┌─ Data supplied

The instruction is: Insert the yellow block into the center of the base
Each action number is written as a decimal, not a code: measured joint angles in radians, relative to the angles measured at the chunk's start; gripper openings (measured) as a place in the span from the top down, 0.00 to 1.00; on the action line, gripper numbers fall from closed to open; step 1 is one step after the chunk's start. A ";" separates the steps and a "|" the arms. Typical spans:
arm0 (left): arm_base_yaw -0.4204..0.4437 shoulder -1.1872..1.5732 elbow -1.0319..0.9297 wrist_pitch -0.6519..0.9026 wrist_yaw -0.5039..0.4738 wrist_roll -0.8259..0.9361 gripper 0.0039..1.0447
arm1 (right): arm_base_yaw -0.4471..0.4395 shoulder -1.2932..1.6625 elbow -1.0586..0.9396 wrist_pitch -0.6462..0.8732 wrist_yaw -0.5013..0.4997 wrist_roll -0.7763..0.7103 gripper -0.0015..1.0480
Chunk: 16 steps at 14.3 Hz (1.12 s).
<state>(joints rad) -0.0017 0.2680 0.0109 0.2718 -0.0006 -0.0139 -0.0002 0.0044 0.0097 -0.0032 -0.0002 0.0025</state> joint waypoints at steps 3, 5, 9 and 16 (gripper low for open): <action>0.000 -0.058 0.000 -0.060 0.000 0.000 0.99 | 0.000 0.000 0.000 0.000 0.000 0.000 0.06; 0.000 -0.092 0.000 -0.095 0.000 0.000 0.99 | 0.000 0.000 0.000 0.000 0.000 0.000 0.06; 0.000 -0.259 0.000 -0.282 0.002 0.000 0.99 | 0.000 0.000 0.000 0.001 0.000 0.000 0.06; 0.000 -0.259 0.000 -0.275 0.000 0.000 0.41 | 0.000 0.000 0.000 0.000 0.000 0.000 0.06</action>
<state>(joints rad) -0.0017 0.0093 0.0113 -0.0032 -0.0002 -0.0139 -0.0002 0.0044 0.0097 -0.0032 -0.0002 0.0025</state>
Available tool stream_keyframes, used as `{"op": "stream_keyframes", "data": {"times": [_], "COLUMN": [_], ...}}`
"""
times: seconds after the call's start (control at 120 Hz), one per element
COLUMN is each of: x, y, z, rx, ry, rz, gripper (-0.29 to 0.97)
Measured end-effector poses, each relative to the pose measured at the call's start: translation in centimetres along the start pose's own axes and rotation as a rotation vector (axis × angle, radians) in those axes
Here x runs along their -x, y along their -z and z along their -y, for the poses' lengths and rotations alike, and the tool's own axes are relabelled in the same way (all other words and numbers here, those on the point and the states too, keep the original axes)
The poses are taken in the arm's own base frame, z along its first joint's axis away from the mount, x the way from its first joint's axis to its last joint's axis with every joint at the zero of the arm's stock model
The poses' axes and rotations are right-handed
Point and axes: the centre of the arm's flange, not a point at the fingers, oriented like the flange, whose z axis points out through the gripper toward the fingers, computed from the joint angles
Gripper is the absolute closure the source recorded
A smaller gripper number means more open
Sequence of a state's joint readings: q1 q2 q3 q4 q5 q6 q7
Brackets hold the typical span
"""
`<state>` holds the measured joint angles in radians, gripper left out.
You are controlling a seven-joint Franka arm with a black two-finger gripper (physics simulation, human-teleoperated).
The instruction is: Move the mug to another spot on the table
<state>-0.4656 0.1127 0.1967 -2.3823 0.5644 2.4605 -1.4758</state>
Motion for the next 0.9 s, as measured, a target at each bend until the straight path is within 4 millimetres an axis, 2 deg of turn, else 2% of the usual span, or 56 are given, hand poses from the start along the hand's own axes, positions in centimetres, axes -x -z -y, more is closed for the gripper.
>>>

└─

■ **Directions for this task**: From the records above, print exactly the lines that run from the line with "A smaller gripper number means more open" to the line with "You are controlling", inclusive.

■ **Output of the task**:
A smaller gripper number means more open
Sequence of a state's joint readings: q1 q2 q3 q4 q5 q6 q7
Brackets hold the typical span
"""
`<state>` holds the measured joint angles in radians, gripper left out.
You are controlling a seven-joint Franka arm with a black two-finger gripper (physics simulation, human-teleoperated).

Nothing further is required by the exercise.